From: Dominique Martinet <dominique.martinet@xxxxxxxxxxxxxxxxx> Sent: Monday, April 1, 2024 12:56 AM
>
> Michael Kelley wrote on Sat, Mar 30, 2024 at 04:16:30AM +0000:
> > From: Dominique Martinet <dominique.martinet@xxxxxxxxxxxxxxxxx>
> Sent: Friday, March 29, 2024 7:56 PM
> > > There are two things I don't understand here:
> > > 1/ Why orig_addr would come from slot[1] ?
> > >
> > > We have index = (tlb_addr - mem->start) >> IO_TLB_SHIFT,
> > > so index = (33 - 7) >> 5 = 26 >> 5 = 0
> > >
> > > As such, orig_addr = mem->slots[0].orig_addr and we'd need the offset to
> > > be 30, not -2 ?
> >
> > mem->start is the physical address of the global pool of
> > memory allocated for swiotlb buffers.
>
> Argh.
> Okay, that clears up a misunderstanding I've had since day one... I
> should have done a little more reading there.
> I've re-checked now and indeed mem->start comes from the pool init, and
> corresponds to the reserved memory base.
> (I'm not actually 100% sure reserved memory has to be aligned, but at the
> very least I've never seen any that isn't on my hardware so I'll pretend
> it must be without checking)

That memory is allocated in swiotlb_memblock_alloc() with a
call to memblock_alloc().

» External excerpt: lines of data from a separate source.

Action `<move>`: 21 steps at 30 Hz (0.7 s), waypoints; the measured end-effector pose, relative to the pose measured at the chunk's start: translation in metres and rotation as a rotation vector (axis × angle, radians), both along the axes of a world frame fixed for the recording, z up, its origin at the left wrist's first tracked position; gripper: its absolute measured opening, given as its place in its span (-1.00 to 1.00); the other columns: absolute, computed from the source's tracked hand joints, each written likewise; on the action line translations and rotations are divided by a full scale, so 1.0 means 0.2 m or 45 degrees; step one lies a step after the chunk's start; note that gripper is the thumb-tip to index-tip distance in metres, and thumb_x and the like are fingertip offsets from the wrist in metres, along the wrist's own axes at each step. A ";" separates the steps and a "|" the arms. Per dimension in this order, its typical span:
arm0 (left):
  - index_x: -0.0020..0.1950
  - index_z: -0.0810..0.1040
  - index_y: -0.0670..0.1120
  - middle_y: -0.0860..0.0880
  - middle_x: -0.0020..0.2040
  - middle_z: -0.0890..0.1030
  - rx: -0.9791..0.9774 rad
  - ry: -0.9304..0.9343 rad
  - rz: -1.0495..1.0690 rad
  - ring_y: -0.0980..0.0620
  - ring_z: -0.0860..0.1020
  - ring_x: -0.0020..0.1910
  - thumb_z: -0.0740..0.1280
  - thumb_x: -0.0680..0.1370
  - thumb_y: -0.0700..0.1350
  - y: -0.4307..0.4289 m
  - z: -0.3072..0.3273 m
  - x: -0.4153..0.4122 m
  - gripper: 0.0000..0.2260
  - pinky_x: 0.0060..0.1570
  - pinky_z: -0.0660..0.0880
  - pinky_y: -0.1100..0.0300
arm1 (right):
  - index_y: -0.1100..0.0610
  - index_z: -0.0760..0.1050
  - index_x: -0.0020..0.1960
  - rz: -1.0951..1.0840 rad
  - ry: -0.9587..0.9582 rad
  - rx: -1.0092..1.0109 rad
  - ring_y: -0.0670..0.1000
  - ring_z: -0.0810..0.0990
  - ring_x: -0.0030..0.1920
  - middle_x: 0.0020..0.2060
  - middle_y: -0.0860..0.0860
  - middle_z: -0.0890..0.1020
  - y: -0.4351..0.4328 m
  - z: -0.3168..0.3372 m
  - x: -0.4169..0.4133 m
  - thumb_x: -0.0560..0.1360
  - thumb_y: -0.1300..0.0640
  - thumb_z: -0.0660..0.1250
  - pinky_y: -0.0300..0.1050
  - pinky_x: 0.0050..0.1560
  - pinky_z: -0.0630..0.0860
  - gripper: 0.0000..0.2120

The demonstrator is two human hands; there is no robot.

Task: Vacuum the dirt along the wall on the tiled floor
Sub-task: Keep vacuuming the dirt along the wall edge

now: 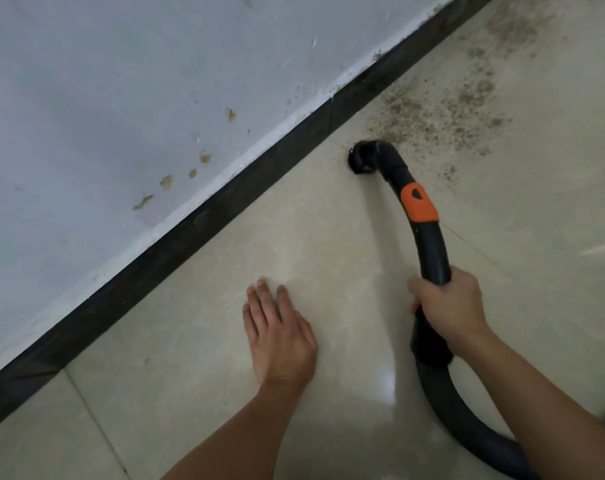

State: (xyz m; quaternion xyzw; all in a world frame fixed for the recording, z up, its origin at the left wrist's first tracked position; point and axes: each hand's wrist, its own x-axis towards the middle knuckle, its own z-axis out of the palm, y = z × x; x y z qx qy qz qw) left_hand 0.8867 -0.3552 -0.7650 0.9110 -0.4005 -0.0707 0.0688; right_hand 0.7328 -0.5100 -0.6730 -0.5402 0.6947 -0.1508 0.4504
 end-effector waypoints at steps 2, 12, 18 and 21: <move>0.43 0.38 -0.23 -0.31 0.50 0.24 -0.004 -0.007 0.001 -0.30 0.19 0.49 0.03 0.57 -0.03 0.00 0.00 0.00 -0.50 0.45 0.04 -0.13 | 0.23 0.52 -0.16 -0.023 -0.118 0.009 0.11 0.59 -0.45 -0.42 0.14 0.61 -0.13 -0.01 0.12 0.38 0.25 0.41 -0.09 -0.36 0.53 -0.91; 0.45 0.36 -0.22 -0.30 0.51 0.22 0.003 -0.004 0.005 -0.29 0.18 0.50 0.04 0.57 -0.03 0.00 -0.01 0.00 -0.50 0.46 0.04 -0.14 | 0.27 0.49 -0.26 0.130 -0.043 0.039 0.09 0.56 -0.47 -0.50 0.15 0.60 0.09 0.01 -0.03 0.38 0.31 0.40 -0.06 -0.36 0.51 -0.91; 0.46 0.35 -0.22 -0.30 0.51 0.21 0.022 -0.003 -0.006 -0.28 0.17 0.50 0.03 0.58 -0.02 0.00 -0.01 0.00 -0.50 0.45 0.03 -0.12 | 0.23 0.51 -0.16 -0.002 -0.192 0.040 0.09 0.57 -0.45 -0.43 0.15 0.59 -0.08 -0.01 0.18 0.39 0.27 0.40 -0.08 -0.35 0.54 -0.93; 0.47 0.33 -0.22 -0.30 0.52 0.20 0.024 0.006 -0.007 -0.28 0.17 0.51 0.03 0.59 -0.02 0.01 -0.01 0.00 -0.50 0.46 0.02 -0.12 | 0.22 0.50 -0.17 0.050 -0.231 0.070 0.07 0.57 -0.48 -0.44 0.14 0.57 -0.03 -0.02 0.24 0.40 0.29 0.40 -0.11 -0.40 0.53 -0.92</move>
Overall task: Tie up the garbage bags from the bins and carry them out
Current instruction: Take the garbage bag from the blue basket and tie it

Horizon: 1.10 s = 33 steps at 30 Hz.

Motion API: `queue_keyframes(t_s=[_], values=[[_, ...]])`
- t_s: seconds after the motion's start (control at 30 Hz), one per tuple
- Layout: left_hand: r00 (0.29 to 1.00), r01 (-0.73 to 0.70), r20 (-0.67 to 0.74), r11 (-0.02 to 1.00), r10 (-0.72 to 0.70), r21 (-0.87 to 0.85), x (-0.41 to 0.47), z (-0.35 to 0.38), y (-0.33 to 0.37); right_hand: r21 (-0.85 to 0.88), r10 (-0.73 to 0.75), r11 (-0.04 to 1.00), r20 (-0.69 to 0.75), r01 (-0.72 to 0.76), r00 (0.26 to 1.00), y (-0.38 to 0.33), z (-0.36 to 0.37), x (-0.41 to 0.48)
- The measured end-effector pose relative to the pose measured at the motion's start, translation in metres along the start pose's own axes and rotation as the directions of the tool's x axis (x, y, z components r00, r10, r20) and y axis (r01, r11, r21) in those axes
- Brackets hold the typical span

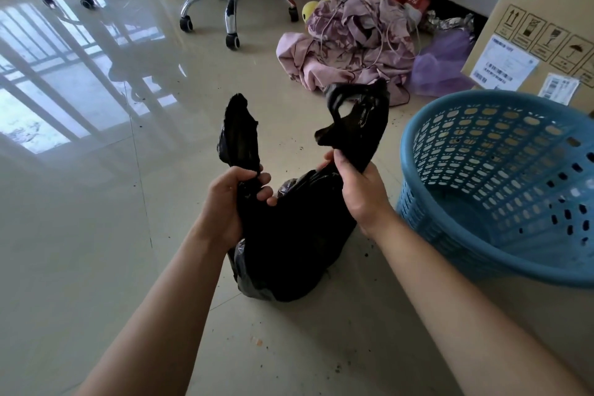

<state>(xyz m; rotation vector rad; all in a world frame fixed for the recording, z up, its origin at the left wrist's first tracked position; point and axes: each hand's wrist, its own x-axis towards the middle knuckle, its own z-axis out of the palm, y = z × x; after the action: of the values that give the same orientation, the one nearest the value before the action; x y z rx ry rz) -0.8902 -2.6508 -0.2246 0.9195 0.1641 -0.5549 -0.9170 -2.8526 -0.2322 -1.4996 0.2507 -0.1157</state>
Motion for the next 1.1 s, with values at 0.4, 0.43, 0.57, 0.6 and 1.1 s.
queue_keyframes(t_s=[0.4, 0.43, 0.57, 0.6, 1.1], values=[[0.991, -0.042, 0.125, 0.741, -0.056, 0.67, -0.007, -0.005, -0.001, -0.894, 0.01, 0.292, 0.359, 0.341, 0.933, 0.004, -0.006, -0.003], [0.987, -0.067, 0.154, 0.742, -0.05, 0.667, -0.007, -0.003, -0.004, -0.898, 0.003, 0.25, 0.374, 0.362, 0.927, 0.004, -0.005, -0.003], [0.998, 0.016, -0.055, 0.865, 0.013, 0.501, -0.005, 0.01, -0.006, -0.843, -0.029, 0.146, 0.519, 0.518, 0.854, 0.012, -0.005, -0.011], [0.992, 0.038, -0.124, 0.915, 0.014, 0.401, -0.003, 0.013, -0.005, -0.832, -0.02, 0.175, 0.532, 0.527, 0.846, 0.013, -0.007, -0.013], [0.963, 0.115, 0.17, 0.893, -0.207, 0.435, -0.009, 0.006, -0.011, -0.728, -0.281, 0.116, 0.628, 0.675, 0.726, 0.017, -0.027, -0.017]])
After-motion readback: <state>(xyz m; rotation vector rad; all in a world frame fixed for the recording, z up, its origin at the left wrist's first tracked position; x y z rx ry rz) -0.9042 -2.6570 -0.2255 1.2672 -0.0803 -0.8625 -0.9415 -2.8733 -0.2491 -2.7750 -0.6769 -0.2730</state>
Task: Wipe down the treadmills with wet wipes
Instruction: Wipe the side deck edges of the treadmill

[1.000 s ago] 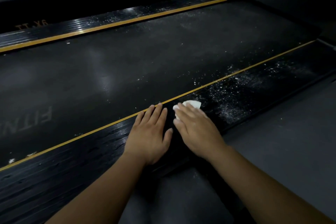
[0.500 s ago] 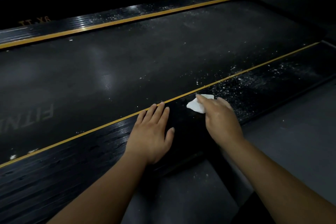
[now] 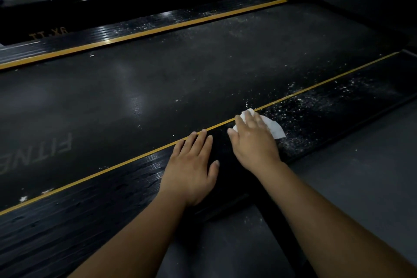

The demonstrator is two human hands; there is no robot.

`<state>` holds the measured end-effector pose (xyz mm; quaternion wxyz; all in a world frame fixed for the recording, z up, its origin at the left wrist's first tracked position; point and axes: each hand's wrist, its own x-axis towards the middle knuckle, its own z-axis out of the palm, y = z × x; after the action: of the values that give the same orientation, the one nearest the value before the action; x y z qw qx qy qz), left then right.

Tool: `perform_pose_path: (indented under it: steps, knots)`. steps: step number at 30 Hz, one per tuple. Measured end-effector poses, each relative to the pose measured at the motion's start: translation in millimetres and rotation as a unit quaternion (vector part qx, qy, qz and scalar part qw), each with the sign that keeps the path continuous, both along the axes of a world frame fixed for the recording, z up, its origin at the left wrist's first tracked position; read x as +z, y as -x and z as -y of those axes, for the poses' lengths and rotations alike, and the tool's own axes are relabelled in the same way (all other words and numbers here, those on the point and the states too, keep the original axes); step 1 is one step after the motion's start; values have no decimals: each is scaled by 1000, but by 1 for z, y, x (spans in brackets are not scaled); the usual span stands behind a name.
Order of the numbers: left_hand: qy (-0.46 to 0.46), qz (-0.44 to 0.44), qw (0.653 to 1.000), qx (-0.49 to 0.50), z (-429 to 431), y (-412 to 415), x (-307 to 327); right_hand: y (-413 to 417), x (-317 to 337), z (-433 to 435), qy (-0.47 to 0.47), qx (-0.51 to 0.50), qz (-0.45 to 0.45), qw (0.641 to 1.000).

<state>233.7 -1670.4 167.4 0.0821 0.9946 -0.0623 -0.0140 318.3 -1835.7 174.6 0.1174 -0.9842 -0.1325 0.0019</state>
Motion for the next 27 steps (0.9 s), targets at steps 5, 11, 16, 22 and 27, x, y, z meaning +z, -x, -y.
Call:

The second parameter passed to
memblock_alloc() is PAGE_SIZE, which is the required alignment.
There's a complicated dependency that this value must be >=
the largest value that's ever used for the min alignment. Only
a few drivers specify a min alignment, and the largest value used
is 4K, so that dependency is met by passing PAGE_SIZE.

>
> That makes much more sense with your fix, I agree offset must be
> negative in that case, and it'll work out.
>
> > > Well, either work - if we fix index to point to the next slot in the
> > > negative case that's also acceptable if we're sure it's valid, but I'm
> > > worried it might not be in cases there was only one slot e.g. mapping
> > > [7; 34] and calling with 33 size 2 would try to access slot 1 with a
> > > negative offset in your example, but slot[0] is the last valid slot.
> >
> > Right, but there wouldn't be one slot mapping [7; 34] if the
> > alignment rules are followed when the global swiotlb memory
> > pool is originally created. The low order IO_TLB_SHIFT bits
> > of slot physical addresses must be zero for the arithmetic
> > using shifts to work, so [7; 34] will cross a slot boundary and
> > two slots are needed.
>
> Yes, since the mem->start/slots belongs to the pool and not the mapping
> this didn't make sense either; there's no problem here.
>
> > > 2/ Why is orig_addr 37 the correct address to use for memcpy, and not
> > > 33? I'd think it's off by a "minimum alignment page", for me this
> > > computation only works if the dma_get_min_align size is bigger than io
> > > tlb size.
> >
> > The swiotlb mapping operation establishes a pair-wise mapping between
> > an orig_addr and tlb_addr, with the mapping extending for a specified
> > number of bytes. Your example started with orig_addr = 7, and I
> > posited that the mapping extends for 40 bytes.
>
> Sure.
>
> > I further posited that the tlb_addr returned by
> > swiotlb_tbl_map_single() would be 3 to meet the min alignment
> > requirement (which again only works if mem->start is 0).
>
> Okay that's where I'm lost.
> 1/ I agree that swiotlb_bounce() called from swiotlb_tbl_map_single()
> cannot be called with a tlb_addr past a single segment (which I'm not
> sure is acceptable in itself, taking the real value of 2KB for io tlb
> "pages", if the device requires 512 bytes alignment you won't be able to
> access [512-2048[ ?)

The swiotlb_bounce() call within swiotlb_tbl_map_single() is always
made with the tlb_addr that swiotlb_tbl_map_single() will return to
the calling driver, and for a size that is the mapping size passed as
a parameter to swiotlb_tbl_map_single(). In other words, that
swiotlb_bounce() call is never a partial sync -- it always sync's the
entire mapped area. And there's no problem with accessing the
entire mapped area as swiotlb_bounce() can't validate the
tlb_addr that's passed in. It _can_ validate the size, but the size
passed in is always valid if it is bouncing exactly the entire mapped
area.

> 2/ swiotlb_bounce() can be called from swiotlb_sync_single_for_device()
> or swiotlb_sync_single_for_cpu() with no alignment check on tlb_addr,
> we're just trusting that they only ever pass address within the same
> constraint ?

Yes, this is the case that is at issue in this entire discussion. When
the calling device driver is doing a sync of only part of a mapped
area (i.e., a "partial sync"), the tlb_addr passed to swiotlb_bounce()
might not be the tlb_addr returned by swiotlb_tbl_map_single(). It
might be that tlb_addr plus some increment. And indeed,
there's no way for swiotlb_bounce() to validate that the tlb_addr
plus the increment is really within the swiotlb slots allocated for
the mapping. So the swiotlb code is trusting that the calling
device driver isn't doing something bogus.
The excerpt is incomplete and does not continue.